De reikwijdte van het inzagerecht in persoonsgegevens: in hoeverre een “Sesam open u”?

Volgens artikel 35 van de Wet bescherming persoonsgegevens (“Wbp”) heeft de degene wiens persoonsgegevens verwerkt worden (“datasubject”) het recht om aan de verwerker van zijn persoonsgegevens (“verantwoordelijke”) het verzoek tot inzage van zijn persoonsgegevens te doen (“inzagerecht”). Maar wat houdt dat recht in en betekent het dat alle gegevens zonder meer verstrekt moeten worden aan de datasubject? Met andere woorden, wanneer het datasubject zijn inzagerecht uitoefent hoe ver reikt het inzagerecht en wat zijn daarbij de aandachtspunten?

De voorgaande vraag stond centraal in de zaak van Gerechtshof ’s-Hertogenbosch van 1 februari 2018. De feiten in die zaak waren als volgt. Natuurlijk persoon X (“datasubject”) had een zakelijke relatie met de Bank (de verantwoordelijke). Nadat de Bank erachter kwam dat X banden had in het criminele circuit en wekelijks contante geldstortingen faciliteerde via de bankrekening, werd de bankrelatie opgezegd. Daarop besloot X om zijn inzagerecht uit artikel 35 Wbp uit te oefenen.

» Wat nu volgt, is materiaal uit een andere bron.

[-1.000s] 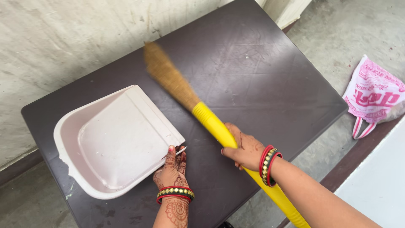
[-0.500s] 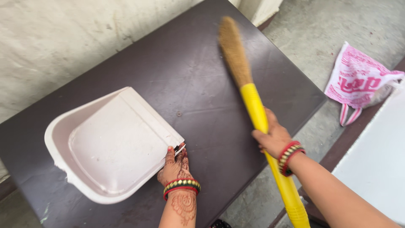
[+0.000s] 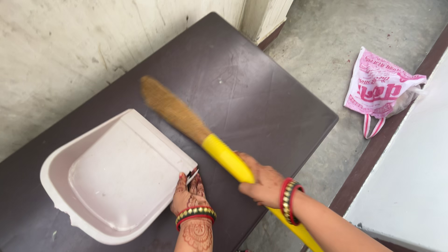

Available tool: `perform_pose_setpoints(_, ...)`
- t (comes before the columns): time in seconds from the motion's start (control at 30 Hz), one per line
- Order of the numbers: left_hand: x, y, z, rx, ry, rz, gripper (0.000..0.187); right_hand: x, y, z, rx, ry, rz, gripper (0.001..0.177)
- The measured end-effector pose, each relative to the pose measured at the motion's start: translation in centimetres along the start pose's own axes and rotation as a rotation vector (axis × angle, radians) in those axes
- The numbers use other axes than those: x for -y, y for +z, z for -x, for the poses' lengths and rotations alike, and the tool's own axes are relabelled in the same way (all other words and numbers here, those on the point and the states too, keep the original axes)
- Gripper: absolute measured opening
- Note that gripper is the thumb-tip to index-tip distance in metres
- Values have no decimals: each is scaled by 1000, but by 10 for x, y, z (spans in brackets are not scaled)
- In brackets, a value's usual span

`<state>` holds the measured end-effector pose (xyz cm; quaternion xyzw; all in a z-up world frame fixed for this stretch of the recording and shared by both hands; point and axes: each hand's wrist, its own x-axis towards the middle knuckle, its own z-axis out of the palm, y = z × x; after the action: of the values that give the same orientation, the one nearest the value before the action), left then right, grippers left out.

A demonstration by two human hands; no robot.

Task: The person organizes items on a balcony, placing a basket of goods and a bag of toys on the floor. They then use a broom and dustpan to sweep debris from a dark plastic storage box and the surrounding floor area.

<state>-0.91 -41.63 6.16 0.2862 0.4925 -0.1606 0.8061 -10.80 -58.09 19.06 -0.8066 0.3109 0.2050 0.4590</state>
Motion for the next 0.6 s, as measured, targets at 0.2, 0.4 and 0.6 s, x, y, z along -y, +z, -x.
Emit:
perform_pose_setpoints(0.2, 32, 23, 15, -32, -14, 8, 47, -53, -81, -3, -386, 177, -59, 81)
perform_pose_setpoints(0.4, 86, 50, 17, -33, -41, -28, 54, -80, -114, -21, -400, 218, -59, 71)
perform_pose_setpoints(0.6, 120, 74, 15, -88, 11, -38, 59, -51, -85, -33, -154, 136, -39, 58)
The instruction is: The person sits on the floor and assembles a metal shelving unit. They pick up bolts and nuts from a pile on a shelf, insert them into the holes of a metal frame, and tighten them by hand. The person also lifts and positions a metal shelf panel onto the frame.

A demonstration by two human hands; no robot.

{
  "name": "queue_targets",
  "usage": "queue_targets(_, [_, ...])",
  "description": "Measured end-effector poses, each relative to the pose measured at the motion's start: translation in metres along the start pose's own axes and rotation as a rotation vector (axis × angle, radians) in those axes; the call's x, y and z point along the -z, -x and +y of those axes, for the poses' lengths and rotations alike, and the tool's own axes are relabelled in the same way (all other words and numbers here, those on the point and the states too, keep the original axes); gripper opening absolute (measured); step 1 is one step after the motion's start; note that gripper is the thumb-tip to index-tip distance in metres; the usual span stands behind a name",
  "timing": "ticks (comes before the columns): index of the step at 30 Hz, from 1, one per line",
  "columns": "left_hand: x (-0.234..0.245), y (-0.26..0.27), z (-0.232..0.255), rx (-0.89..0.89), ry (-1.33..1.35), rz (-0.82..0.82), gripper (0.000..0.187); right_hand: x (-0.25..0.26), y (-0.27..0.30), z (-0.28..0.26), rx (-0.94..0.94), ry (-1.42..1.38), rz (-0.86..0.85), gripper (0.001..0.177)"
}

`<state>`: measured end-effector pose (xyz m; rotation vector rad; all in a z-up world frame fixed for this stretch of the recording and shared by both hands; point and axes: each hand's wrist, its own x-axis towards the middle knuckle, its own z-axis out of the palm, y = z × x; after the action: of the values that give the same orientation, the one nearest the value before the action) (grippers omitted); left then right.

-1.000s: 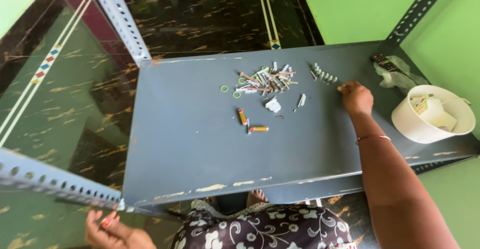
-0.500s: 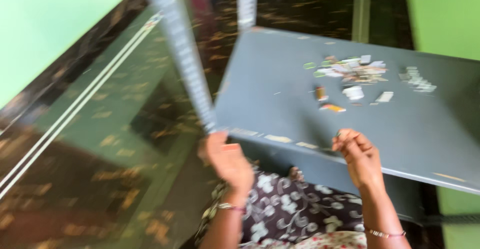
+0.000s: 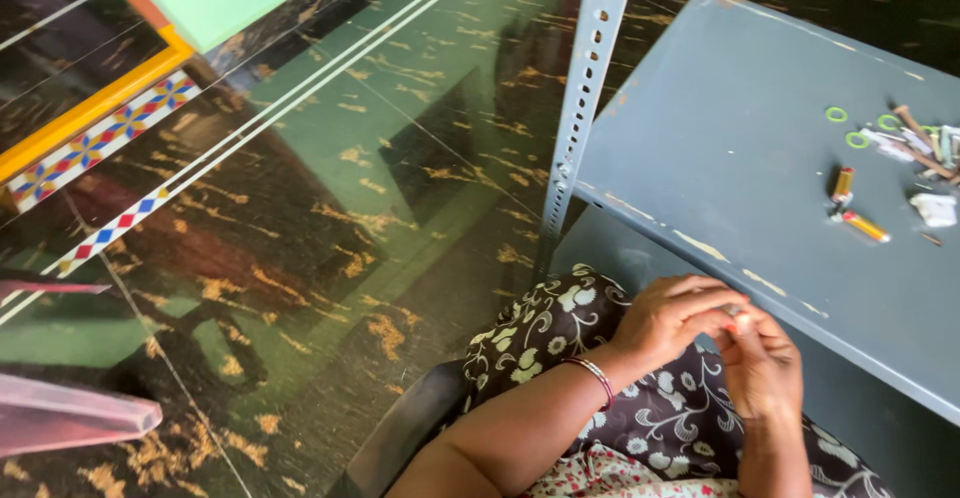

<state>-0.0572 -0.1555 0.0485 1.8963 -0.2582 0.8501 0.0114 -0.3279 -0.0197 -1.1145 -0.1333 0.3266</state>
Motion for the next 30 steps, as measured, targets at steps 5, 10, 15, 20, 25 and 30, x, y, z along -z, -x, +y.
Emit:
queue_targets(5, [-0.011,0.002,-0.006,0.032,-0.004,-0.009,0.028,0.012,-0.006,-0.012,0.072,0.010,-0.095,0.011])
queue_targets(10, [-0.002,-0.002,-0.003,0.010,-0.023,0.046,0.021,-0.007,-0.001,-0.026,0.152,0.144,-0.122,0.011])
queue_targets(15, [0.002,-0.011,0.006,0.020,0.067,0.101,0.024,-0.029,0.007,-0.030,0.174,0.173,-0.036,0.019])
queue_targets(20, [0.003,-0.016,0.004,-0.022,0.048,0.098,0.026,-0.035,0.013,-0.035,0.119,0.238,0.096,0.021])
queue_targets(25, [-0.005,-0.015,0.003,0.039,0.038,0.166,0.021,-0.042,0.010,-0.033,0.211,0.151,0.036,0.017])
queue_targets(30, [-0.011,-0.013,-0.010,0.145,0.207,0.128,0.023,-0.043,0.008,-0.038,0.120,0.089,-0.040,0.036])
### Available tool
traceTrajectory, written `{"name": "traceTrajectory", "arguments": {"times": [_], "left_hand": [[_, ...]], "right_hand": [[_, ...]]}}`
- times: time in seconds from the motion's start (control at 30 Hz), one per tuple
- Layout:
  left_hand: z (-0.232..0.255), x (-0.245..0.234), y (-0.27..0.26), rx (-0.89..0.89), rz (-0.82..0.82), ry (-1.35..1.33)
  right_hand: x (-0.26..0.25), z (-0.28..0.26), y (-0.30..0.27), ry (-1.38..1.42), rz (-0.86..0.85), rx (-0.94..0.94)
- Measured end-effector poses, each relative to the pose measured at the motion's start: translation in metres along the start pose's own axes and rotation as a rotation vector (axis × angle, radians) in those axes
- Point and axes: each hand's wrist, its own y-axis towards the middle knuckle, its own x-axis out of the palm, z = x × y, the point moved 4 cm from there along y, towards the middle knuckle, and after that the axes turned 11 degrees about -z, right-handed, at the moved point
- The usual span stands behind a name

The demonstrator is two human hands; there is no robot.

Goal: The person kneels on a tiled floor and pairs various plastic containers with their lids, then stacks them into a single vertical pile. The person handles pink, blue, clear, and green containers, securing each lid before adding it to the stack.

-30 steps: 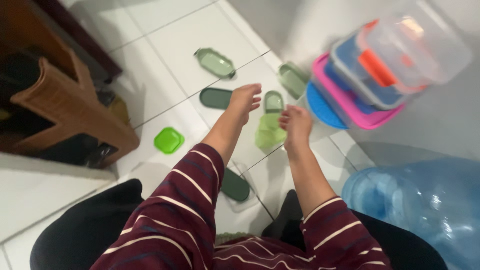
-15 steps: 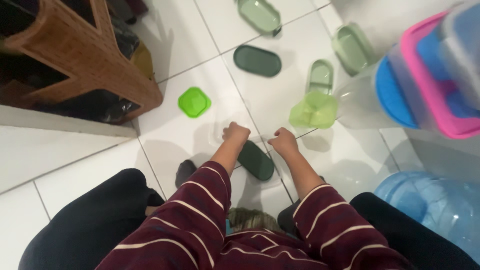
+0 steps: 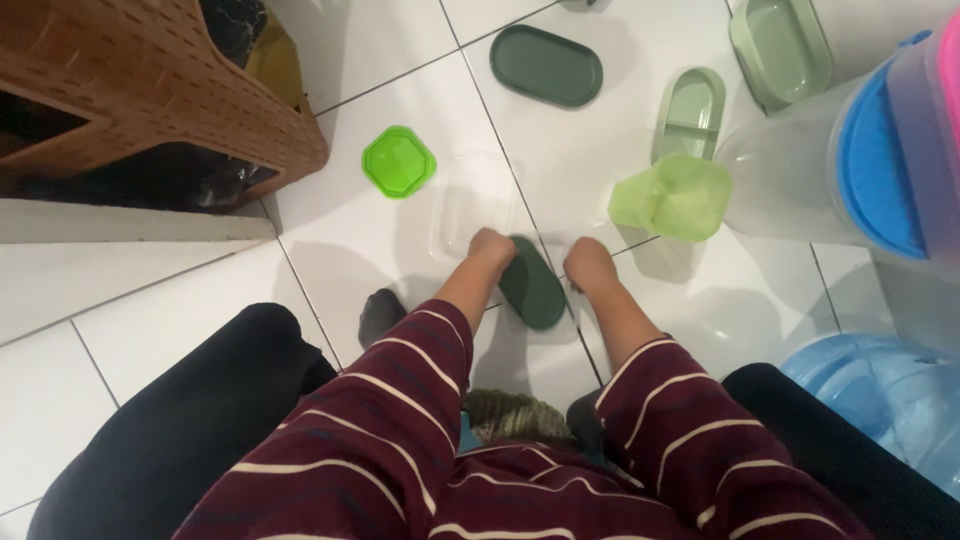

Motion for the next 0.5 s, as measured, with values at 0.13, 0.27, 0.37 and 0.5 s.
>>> {"name": "traceTrajectory", "arguments": {"times": [0.13, 0.27, 0.37, 0.5], "left_hand": [[0.021, -0.015, 0.003, 0.168, 0.172, -0.002], [0.05, -0.037, 0.0, 0.3, 0.293, 0.006], [0.062, -0.052, -0.006, 0.28, 0.359, -0.258], [0.073, -0.066, -0.02, 0.247, 0.363, -0.491]], "right_hand": [[-0.036, -0.025, -0.01, -0.051, 0.229, -0.029], [-0.074, -0.066, -0.03, -0.086, 0.376, -0.019], [-0.104, -0.094, -0.046, -0.149, 0.502, -0.096], [-0.145, -0.124, -0.056, -0.312, 0.629, -0.127]]}}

De Bank werd verzocht om een overzicht en afschrift te verschaffen van al zijn verwerkte persoonsgegevens “hoe ook genaamd en in welke vorm dan ook”. Ook werd de Bank verzocht om een overzicht te geven van alle ontvangers van de persoonsgegevens van X als ook de herkomst van deze gegevens.

De Bank reageerde daarop door een overzicht aan te leveren van de volgende gegevens:

  • Naam, adres, geboortedatum, geboorteplaats, geslacht, nationaliteit, identiteitskaartnummer; beroep; e-mailadres en telefoonnummer van X;

  • Vermelding van de categorie waaronder de persoonsgegevens vallen (NAW-gegevens);

  • Welke producten en diensten X afneemt (de twee rekeningnummers);

  • De informatiedragers waarin de persoonsgegevens zijn verwerkt (elektronische bestanden);

  • Met wie de gegevens zijn gedeeld (Belastingdienst); en

  • Voor welke doeleinden de persoonsgegevens zijn verwerkt (identificatie, beoordeling en acceptatie van klanten, sluiten en uitvoeren van overeenkomsten en waarborgen van de veiligheid en integriteit van de financiële sector)

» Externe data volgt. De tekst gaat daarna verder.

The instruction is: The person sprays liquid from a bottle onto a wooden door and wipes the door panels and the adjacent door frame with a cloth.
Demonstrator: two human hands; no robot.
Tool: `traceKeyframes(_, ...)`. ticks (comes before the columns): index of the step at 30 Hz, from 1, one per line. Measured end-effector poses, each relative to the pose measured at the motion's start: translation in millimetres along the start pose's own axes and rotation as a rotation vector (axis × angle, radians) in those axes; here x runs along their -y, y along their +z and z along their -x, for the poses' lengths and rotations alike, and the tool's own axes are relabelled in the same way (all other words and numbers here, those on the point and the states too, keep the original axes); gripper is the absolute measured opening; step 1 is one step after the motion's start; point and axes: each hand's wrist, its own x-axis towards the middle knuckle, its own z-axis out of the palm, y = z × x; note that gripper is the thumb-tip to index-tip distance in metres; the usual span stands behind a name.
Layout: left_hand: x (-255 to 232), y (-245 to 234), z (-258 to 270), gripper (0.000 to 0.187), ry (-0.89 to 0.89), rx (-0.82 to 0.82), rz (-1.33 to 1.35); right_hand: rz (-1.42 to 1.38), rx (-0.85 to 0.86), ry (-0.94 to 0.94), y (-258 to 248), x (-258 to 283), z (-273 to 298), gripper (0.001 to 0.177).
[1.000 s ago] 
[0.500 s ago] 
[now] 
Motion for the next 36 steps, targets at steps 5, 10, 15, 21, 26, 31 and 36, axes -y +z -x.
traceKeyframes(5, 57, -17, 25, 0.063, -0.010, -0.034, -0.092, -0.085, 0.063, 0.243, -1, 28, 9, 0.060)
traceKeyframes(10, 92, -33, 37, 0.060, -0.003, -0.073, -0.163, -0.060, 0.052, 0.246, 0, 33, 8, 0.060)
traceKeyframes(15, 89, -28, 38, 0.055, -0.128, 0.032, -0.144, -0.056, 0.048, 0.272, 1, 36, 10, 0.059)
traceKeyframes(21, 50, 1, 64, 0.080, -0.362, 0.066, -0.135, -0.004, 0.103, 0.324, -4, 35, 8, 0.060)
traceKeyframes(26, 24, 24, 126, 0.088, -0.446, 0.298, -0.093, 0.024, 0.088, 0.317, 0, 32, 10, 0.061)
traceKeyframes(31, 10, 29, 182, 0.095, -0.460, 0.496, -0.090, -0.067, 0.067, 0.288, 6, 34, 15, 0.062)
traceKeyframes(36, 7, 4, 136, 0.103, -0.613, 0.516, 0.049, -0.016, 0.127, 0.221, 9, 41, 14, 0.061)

X vond de aangeleverde informatie niet voldoende en stelde dat de Bank aan hem kopieën moest verstrekken van alle stukken die persoonsgegevens van hem bevatten. Ook zou de Bank volgens X afdrukken van alle elektronisch vastgelegde documenten en gegevens (e-mails daaronder begrepen) die betrekking hebben op hem moeten aanleveren. Tot slot wilde X de gegevens ontvangen waaruit de link met het criminele milieu zou blijken.

De Bank weigerde het verzoek en stelde dat X niet onderbouwd heeft waarom het door de Bank verstrekte overzicht niet tegemoet komt aan het doel van het inzagerecht. Zij was daarnaast van mening dat zij alle gegevens had aangeleverd die zij op grond van artikel 35 Wbp had moeten aanleveren.

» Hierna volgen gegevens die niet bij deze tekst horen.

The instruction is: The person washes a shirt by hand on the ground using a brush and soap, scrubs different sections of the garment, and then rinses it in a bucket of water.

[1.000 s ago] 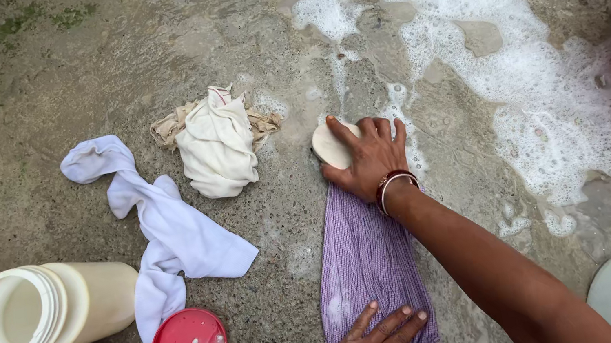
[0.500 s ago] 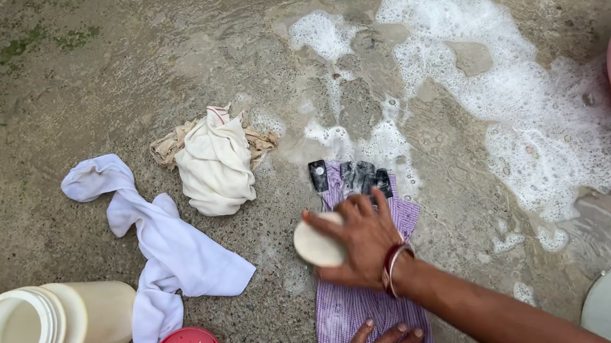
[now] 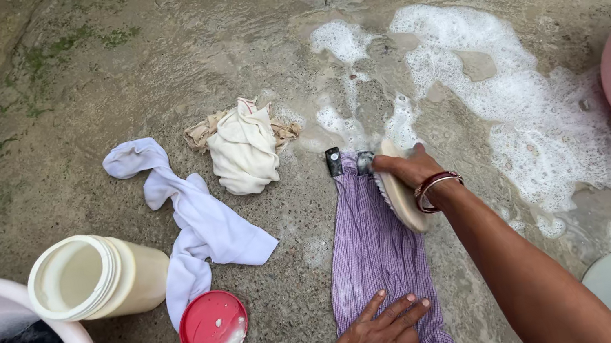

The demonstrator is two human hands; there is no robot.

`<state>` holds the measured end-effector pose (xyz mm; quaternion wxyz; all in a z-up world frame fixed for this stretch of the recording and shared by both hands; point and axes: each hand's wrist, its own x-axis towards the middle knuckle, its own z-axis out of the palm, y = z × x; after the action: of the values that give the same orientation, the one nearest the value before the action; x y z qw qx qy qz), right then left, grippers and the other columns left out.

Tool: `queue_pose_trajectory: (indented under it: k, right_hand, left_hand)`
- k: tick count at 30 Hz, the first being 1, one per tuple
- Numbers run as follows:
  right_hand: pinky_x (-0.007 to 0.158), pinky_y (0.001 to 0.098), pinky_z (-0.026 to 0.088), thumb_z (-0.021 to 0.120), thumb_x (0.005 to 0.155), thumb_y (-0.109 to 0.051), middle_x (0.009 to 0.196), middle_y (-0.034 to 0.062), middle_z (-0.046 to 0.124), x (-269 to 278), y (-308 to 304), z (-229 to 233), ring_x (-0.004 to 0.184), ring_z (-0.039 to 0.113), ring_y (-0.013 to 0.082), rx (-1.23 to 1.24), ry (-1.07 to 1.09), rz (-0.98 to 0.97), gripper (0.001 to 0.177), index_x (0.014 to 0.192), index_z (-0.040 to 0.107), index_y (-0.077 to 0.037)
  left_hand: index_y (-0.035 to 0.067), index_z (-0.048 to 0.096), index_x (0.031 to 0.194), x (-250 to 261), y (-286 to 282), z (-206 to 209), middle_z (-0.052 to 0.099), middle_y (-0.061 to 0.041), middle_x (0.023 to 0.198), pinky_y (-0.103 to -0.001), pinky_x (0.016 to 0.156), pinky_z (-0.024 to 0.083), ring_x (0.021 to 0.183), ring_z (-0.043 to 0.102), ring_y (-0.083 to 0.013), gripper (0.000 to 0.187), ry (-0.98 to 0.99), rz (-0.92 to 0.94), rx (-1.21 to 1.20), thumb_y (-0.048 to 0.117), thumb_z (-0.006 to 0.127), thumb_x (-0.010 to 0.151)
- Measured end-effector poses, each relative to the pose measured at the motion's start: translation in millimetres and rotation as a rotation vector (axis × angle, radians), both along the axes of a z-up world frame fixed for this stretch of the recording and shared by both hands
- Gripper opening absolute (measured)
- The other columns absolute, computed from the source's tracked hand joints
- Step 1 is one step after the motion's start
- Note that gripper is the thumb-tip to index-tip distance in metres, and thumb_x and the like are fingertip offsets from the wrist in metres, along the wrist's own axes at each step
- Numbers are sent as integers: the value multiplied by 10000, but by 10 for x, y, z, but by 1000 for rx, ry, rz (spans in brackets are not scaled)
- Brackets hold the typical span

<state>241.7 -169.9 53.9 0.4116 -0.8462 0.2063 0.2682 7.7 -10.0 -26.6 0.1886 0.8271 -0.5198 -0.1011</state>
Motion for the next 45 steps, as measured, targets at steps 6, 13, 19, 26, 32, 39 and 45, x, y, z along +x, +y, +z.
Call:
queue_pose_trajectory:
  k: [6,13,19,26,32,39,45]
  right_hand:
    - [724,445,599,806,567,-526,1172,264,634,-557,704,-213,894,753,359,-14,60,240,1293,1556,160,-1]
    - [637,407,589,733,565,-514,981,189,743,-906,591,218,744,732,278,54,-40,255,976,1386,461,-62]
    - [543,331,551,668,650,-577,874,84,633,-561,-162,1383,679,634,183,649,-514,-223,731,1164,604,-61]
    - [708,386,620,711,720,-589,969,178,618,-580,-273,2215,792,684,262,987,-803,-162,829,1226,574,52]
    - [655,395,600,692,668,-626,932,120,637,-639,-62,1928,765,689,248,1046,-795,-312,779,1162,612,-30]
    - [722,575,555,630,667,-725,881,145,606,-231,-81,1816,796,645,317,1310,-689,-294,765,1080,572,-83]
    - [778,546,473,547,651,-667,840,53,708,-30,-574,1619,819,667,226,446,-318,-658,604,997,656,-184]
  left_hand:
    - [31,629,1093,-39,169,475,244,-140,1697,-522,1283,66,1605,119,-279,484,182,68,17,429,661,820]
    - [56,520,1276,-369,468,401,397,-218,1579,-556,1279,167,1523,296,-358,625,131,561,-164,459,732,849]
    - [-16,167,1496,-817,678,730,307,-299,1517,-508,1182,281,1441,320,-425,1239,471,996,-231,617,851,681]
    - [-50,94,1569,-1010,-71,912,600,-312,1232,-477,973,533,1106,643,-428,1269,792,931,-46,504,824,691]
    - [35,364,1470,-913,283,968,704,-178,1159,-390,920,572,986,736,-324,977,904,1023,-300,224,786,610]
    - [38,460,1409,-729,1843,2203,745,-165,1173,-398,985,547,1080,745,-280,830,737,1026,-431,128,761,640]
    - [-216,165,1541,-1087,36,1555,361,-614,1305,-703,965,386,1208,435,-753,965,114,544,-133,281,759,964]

Het hof was het niet eens met X en bepaalde dat niet elk digitaal gegeven of bestand waarin persoonsgegevens voorkomen als zodanig en in totaliteit ook kwalificeert als persoonsgegeven. Daarbij werd verwezen naar het IND arrest van het Hof van Justititie van de Europese Unie, waarin een beperkte uitleg was gegeven aan “persoonsgegevens” waarvan inzage moet worden geboden.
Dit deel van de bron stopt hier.